Dans une nouvelle étude publiée dans PLOS One, le microbiologiste Gary Toranzos et son équipe de l’Université de Porto Rico ont utilisé l’ADN coprolite pour en apprendre davantage sur les peuples Huecoïde et Saladoïde, deux groupes indigènes précolombiens qui ont vécu sur l’île de Vieques à Porto Rico pendant plus d’un millénaire. Les coprolites sont des excréments fossilisés qui, bien qu’ils ressemblent à de simples roches pâles, contiennent des informations précieuses sur les régimes alimentaires et les modes de vie anciens.
Gary Toranzos, qui étudie les microbes et le matériel génétique présents dans les cours d’eau modernes et les coprolites anciens, s’est intéressé aux coprolites il y a plus de dix ans. Au début, il était sceptique quant à la possibilité de trouver de l’ADN ancien dans le climat tropical de Porto Rico. Cependant, il a découvert que l’ADN pouvait survivre plus longtemps que prévu dans des environnements humides.
Dans une précédente étude, le groupe de recherche a étudié les bactéries, les champignons et les archées présents dans les intestins des individus décédés depuis longtemps. Ils ont constaté que les peuples Huecoïde et Saladoïde étaient en réalité des groupes ethniques distincts, et non de simples sous-cultures. Dans cette nouvelle étude, les chercheurs ont examiné les plantes et les champignons associés aux plantes dans les coprolites afin de déterminer le régime alimentaire de ces peuples anciens.
Les récits écrits par des colons espagnols suggèrent que les peuples autochtones des îles des Caraïbes se nourrissaient principalement de manioc.
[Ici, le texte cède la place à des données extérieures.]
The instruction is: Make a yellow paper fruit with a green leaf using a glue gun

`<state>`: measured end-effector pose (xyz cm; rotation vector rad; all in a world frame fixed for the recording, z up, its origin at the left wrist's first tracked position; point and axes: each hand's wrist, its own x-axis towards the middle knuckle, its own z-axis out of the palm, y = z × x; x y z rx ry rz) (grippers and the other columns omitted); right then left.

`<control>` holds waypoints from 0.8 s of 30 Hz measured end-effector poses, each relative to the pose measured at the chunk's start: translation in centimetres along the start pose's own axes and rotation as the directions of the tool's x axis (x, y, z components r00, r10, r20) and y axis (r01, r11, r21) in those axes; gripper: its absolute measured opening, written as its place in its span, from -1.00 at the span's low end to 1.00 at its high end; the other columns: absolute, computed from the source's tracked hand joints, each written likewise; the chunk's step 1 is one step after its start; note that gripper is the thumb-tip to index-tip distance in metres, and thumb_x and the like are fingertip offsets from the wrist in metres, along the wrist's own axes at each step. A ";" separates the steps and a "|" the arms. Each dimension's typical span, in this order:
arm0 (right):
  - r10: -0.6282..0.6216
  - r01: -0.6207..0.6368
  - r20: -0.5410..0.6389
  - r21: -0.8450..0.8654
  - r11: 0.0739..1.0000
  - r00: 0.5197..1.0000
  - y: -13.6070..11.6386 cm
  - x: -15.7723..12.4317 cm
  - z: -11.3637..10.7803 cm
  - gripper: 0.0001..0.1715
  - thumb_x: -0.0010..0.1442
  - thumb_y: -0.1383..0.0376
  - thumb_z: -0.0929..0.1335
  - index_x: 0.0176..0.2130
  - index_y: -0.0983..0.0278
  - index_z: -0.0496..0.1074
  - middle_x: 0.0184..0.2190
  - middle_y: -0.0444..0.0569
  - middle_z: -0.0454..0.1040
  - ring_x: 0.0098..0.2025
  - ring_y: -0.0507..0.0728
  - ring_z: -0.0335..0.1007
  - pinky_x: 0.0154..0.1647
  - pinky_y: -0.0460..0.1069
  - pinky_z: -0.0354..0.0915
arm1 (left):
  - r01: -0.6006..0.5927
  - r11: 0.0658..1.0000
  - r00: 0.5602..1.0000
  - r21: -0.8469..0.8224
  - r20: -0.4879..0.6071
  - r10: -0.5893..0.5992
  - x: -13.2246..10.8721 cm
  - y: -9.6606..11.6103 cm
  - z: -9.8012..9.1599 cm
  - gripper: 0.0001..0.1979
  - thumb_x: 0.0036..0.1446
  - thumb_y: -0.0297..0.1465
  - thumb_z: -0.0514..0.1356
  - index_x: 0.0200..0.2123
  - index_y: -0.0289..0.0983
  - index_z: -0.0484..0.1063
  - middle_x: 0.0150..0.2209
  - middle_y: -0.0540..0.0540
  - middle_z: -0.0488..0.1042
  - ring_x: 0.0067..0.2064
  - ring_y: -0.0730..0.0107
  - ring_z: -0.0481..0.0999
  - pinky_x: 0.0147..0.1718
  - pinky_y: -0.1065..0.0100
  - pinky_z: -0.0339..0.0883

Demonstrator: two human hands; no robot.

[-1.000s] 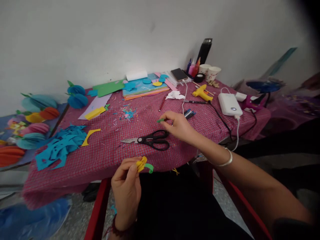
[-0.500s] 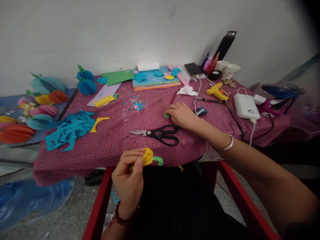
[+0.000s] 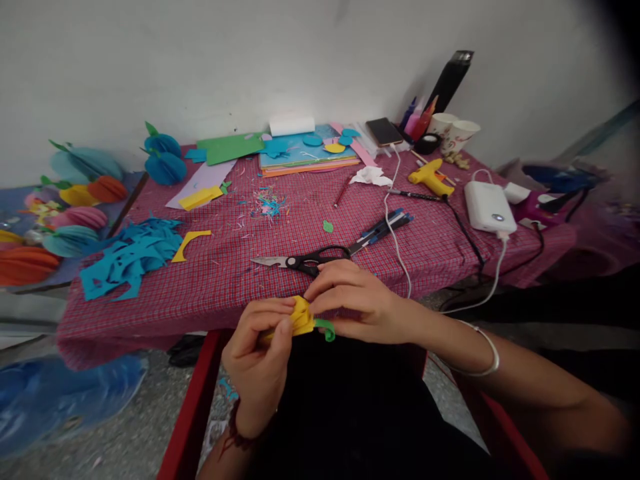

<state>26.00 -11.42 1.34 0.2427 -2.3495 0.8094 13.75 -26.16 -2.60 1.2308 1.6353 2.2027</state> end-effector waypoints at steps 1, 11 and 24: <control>-0.009 0.010 -0.015 0.028 1.000 1.000 0.0 0.0 0.0 -0.89 0.27 0.34 0.37 -0.15 0.29 0.44 -0.20 0.03 0.54 -0.10 0.10 0.43 0.01 0.11 0.31 | -0.016 1.000 1.000 0.019 0.006 0.016 0.0 0.1 0.0 -0.86 0.15 -0.60 0.20 -0.40 -0.27 0.47 -0.33 -0.03 0.51 -0.20 0.33 0.56 -0.16 0.22 0.44; 0.116 -0.104 -0.061 0.172 0.980 0.991 -0.9 -0.1 0.5 -0.89 0.22 0.48 0.34 -0.26 0.31 0.44 -0.30 0.01 0.53 -0.17 0.08 0.44 -0.02 0.09 0.34 | -0.087 0.991 0.993 0.099 0.091 0.078 0.1 0.2 -0.2 -0.84 0.10 -0.65 0.22 -0.39 -0.28 0.47 -0.34 -0.03 0.52 -0.21 0.33 0.57 -0.19 0.26 0.45; 0.335 -0.262 -0.148 0.371 0.891 0.930 -1.7 -0.2 0.9 -0.91 0.23 0.40 0.36 -0.35 0.30 0.43 -0.39 -0.09 0.38 -0.29 0.03 0.32 -0.25 -0.04 0.27 | -0.166 0.973 0.982 0.159 0.118 0.149 0.4 0.9 0.3 -0.84 0.10 -0.64 0.21 -0.39 -0.27 0.45 -0.35 -0.02 0.52 -0.22 0.34 0.58 -0.19 0.24 0.47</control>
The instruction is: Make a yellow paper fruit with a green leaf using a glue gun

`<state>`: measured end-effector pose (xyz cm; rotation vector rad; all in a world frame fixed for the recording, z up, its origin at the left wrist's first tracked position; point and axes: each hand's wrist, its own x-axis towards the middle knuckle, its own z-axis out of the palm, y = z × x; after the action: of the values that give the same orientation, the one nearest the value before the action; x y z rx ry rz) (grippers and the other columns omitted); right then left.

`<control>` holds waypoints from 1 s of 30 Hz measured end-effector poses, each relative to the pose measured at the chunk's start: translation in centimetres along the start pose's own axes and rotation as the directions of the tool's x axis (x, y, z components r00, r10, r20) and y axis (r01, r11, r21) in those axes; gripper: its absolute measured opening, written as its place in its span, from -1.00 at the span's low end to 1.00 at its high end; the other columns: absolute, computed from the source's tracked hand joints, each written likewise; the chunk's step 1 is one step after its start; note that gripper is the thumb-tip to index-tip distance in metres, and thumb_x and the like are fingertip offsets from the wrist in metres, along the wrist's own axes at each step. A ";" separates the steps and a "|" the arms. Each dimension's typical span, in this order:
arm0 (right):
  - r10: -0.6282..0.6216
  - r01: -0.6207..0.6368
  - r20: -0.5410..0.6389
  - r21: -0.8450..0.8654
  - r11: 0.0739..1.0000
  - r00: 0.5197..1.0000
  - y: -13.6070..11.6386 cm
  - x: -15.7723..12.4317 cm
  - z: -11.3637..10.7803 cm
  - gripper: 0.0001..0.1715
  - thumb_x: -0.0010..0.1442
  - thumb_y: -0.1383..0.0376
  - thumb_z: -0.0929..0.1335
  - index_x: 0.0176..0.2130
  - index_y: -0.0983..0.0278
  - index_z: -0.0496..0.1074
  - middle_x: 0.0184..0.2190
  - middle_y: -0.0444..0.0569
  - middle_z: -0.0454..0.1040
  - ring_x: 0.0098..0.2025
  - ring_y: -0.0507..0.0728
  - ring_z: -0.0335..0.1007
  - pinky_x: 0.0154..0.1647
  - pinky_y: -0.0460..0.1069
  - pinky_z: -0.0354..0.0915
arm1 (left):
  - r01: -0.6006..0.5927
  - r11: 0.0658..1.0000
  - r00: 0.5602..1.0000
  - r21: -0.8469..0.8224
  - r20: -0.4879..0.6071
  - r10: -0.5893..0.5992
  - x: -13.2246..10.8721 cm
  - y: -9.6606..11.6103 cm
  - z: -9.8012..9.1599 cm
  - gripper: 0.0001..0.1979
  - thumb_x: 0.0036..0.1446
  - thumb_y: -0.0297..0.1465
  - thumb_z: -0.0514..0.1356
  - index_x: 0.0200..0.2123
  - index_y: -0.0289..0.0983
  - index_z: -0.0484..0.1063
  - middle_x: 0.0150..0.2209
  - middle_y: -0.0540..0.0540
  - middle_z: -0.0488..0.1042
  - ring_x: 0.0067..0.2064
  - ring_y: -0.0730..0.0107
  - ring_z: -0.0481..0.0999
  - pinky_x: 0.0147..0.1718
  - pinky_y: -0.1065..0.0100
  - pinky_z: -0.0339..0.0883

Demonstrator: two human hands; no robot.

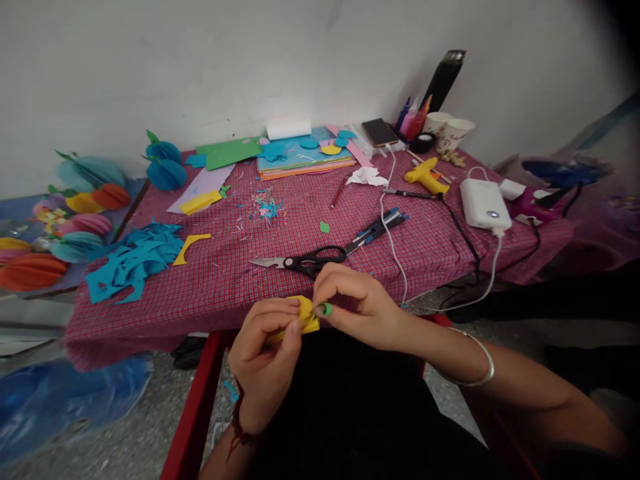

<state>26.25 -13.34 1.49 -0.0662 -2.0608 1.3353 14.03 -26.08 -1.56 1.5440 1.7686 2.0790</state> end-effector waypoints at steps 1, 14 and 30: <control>0.021 -0.021 -0.026 0.002 1.000 0.999 0.1 -0.2 0.3 -0.91 0.23 0.40 0.36 -0.35 0.29 0.43 -0.40 -0.10 0.37 -0.29 0.02 0.31 -0.25 -0.04 0.26 | -0.019 0.999 0.999 0.036 -0.026 0.020 0.0 0.0 0.1 -0.84 0.10 -0.64 0.21 -0.39 -0.26 0.45 -0.34 -0.01 0.52 -0.22 0.34 0.58 -0.20 0.24 0.47; 0.510 -0.484 0.064 0.439 0.757 0.858 0.8 -1.3 3.9 -0.74 0.15 0.19 0.41 -0.30 0.27 0.28 -0.46 -0.23 0.24 -0.44 -0.04 0.13 -0.42 -0.10 0.14 | -0.268 0.933 0.948 0.240 -0.106 0.300 -0.6 -2.0 0.9 -0.78 0.02 -0.66 0.27 -0.30 -0.26 0.47 -0.31 -0.02 0.51 -0.21 0.30 0.57 -0.19 0.17 0.52; 0.524 -0.472 -0.075 0.339 0.814 0.849 1.3 -0.7 4.5 -0.87 0.07 0.29 0.37 -0.36 0.26 0.31 -0.48 -0.22 0.27 -0.45 -0.02 0.17 -0.41 -0.09 0.15 | 0.097 0.995 0.982 0.012 -0.163 -0.094 -1.1 -1.8 1.7 -0.89 0.20 -0.55 0.18 -0.35 -0.26 0.45 -0.30 -0.02 0.51 -0.20 0.34 0.55 -0.18 0.20 0.45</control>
<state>23.94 -16.53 -1.07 -0.6014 -1.7271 1.8889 14.70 -24.79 -3.87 1.2984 1.8791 2.2043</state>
Cependant, les coprolites racontent une histoire différente, révélant une grande variété de plantes comestibles, telles que le maïs, la patate douce, le piment, la tomate, l’arachide et la papaye. Les chercheurs n’ont trouvé aucune trace de manioc dans les coprolites, ce qui pourrait s’expliquer par la nécessité d’un traitement approfondi pour éliminer les composés toxiques présents dans la variété amère de manioc présente sur les îles.
Les coprolites ont également révélé la présence de plantes non alimentaires, telles que le tabac et le coton. Bien que le tabac soit traditionnellement utilisé par les peuples autochtones des Amériques depuis des milliers d’années, la présence de coton dans les coprolites était plus difficile à expliquer. Une explication possible est que les femmes utilisaient leur salive pour mouiller les fils de coton lors du tissage, ce qui aurait pu entraîner l’ingestion de fibres de coton chargées d’ADN.
Toranzos souligne que la diversité des plantes consommées par ces premiers habitants de Porto Rico pourrait être encore plus grande que ce que suggère l’étude, car les bases de données de séquences d’ADN végétal se concentrent principalement sur les plantes d’importance commerciale aujourd’hui.
En résumé, l’étude de l’ADN coprolite permet de retracer les pratiques alimentaires et les modes de vie des peuples anciens. Les coprolites des peuples Huecoïde et Saladoïde de Porto Rico ont révélé une grande diversité de plantes comestibles, ainsi que la présence de plantes non alimentaires. Ces découvertes remettent en question les idées préconçues sur les régimes alimentaires des peuples anciens et mettent en évidence leur sophistication culturelle.